• **RECORDS SHOWN**:

>>>>>

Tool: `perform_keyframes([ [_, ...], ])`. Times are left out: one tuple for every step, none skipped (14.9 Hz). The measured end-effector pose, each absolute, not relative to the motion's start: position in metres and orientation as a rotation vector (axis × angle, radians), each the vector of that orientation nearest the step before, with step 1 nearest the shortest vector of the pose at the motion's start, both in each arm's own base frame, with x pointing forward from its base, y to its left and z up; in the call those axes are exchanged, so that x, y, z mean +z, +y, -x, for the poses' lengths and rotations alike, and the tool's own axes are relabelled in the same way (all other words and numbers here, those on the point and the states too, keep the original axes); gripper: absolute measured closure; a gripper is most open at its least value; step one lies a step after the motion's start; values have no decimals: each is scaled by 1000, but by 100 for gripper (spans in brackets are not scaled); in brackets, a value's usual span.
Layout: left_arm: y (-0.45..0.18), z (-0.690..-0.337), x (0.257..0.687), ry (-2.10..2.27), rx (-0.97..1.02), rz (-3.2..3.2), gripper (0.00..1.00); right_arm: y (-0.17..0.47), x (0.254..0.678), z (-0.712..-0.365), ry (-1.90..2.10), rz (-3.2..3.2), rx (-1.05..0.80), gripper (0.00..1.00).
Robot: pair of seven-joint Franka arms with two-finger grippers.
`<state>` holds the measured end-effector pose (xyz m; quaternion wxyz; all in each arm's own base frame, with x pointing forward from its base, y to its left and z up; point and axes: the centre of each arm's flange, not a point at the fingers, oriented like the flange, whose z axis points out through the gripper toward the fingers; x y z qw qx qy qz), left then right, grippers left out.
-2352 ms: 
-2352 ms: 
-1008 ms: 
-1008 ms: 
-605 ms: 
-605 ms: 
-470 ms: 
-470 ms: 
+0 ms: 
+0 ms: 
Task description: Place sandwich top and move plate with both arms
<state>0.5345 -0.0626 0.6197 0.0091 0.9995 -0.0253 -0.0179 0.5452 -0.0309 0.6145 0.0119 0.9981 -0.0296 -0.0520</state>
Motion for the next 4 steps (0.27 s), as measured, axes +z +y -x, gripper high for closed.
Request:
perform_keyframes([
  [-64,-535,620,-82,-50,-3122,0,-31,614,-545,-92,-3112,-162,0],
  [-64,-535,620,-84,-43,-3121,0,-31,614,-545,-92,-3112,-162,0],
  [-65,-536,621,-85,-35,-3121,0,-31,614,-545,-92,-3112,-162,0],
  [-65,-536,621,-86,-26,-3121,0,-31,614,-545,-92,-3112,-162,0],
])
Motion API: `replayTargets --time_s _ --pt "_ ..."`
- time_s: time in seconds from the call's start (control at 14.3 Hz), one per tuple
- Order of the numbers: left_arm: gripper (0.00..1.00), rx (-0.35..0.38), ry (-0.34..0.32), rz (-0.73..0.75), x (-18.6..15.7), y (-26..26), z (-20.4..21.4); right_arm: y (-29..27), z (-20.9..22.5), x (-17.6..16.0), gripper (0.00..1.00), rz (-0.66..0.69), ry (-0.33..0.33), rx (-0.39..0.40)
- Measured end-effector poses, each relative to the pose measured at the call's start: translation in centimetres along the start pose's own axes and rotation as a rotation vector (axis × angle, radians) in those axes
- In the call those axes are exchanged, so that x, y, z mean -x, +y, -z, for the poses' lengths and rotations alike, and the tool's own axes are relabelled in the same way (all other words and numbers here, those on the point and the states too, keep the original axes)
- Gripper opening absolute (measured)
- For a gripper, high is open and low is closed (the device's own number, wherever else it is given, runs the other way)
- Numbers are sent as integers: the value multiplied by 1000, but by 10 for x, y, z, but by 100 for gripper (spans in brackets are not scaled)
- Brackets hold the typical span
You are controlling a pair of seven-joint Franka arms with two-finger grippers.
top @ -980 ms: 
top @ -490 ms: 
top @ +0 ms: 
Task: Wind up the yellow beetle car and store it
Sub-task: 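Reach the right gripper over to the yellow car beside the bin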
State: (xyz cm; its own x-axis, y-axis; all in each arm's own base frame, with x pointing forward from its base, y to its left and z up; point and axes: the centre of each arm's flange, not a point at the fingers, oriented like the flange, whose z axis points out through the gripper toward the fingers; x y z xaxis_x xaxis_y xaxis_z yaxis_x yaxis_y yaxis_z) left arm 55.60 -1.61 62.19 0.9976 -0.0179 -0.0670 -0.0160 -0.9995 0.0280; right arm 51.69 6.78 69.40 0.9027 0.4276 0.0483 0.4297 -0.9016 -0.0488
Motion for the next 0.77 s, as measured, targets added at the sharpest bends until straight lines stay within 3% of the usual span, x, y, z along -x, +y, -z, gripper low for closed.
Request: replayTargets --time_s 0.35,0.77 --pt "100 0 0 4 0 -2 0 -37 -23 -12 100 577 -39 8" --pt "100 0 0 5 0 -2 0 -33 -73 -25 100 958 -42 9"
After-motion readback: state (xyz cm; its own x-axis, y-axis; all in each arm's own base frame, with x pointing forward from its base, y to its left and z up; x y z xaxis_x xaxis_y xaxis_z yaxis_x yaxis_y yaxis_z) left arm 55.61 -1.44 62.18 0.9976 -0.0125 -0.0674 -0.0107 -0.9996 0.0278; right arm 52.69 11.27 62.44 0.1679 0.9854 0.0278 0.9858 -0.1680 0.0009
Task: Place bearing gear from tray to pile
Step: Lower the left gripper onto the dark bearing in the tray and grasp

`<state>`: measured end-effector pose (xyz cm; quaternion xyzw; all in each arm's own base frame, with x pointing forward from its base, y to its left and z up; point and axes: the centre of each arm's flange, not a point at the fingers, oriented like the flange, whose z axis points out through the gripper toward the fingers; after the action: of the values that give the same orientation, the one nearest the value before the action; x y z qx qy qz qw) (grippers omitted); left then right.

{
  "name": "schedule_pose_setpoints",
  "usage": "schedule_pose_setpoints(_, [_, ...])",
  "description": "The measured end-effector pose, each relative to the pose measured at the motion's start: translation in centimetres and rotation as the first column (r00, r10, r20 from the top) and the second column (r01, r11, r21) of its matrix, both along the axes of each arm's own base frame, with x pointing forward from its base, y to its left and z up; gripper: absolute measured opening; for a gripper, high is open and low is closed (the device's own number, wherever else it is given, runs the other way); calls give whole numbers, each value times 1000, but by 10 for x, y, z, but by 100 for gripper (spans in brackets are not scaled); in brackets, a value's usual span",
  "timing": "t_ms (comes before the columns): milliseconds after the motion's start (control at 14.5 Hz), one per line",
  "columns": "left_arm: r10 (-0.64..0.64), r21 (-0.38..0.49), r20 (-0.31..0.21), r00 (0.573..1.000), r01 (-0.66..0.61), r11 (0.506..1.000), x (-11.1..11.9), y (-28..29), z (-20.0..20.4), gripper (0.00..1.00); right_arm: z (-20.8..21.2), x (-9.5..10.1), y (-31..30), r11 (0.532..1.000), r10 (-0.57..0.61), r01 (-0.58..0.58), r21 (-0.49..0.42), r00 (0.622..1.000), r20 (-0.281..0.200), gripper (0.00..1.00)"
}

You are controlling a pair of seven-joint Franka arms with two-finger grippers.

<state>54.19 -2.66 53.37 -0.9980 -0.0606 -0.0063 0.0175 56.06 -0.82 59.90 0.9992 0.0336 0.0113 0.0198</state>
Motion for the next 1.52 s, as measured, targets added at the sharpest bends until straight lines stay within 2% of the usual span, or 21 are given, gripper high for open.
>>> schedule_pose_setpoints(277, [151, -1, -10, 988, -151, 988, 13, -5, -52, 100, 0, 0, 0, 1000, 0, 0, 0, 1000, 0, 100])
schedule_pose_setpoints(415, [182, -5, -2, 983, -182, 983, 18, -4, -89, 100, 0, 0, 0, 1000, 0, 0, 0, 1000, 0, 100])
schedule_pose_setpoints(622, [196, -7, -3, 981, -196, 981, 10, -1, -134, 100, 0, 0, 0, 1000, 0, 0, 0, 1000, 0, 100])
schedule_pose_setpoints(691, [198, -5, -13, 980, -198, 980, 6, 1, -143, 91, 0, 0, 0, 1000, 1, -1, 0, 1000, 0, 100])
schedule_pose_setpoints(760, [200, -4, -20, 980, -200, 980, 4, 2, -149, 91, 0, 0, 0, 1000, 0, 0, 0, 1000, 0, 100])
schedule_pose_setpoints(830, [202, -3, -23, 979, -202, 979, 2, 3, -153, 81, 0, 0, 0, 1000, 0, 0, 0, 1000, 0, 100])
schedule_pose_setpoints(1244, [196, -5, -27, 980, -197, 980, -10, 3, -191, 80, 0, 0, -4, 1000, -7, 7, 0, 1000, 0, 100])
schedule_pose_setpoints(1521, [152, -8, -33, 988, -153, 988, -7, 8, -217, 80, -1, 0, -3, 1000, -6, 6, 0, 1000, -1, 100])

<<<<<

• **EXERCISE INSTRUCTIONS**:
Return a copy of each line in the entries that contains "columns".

• **COMPLETED TASK**:
  "timing": "t_ms (comes before the columns): milliseconds after the motion's start (control at 14.5 Hz), one per line",
  "columns": "left_arm: r10 (-0.64..0.64), r21 (-0.38..0.49), r20 (-0.31..0.21), r00 (0.573..1.000), r01 (-0.66..0.61), r11 (0.506..1.000), x (-11.1..11.9), y (-28..29), z (-20.0..20.4), gripper (0.00..1.00); right_arm: z (-20.8..21.2), x (-9.5..10.1), y (-31..30), r11 (0.532..1.000), r10 (-0.57..0.61), r01 (-0.58..0.58), r21 (-0.49..0.42), r00 (0.622..1.000), r20 (-0.281..0.200), gripper (0.00..1.00)"

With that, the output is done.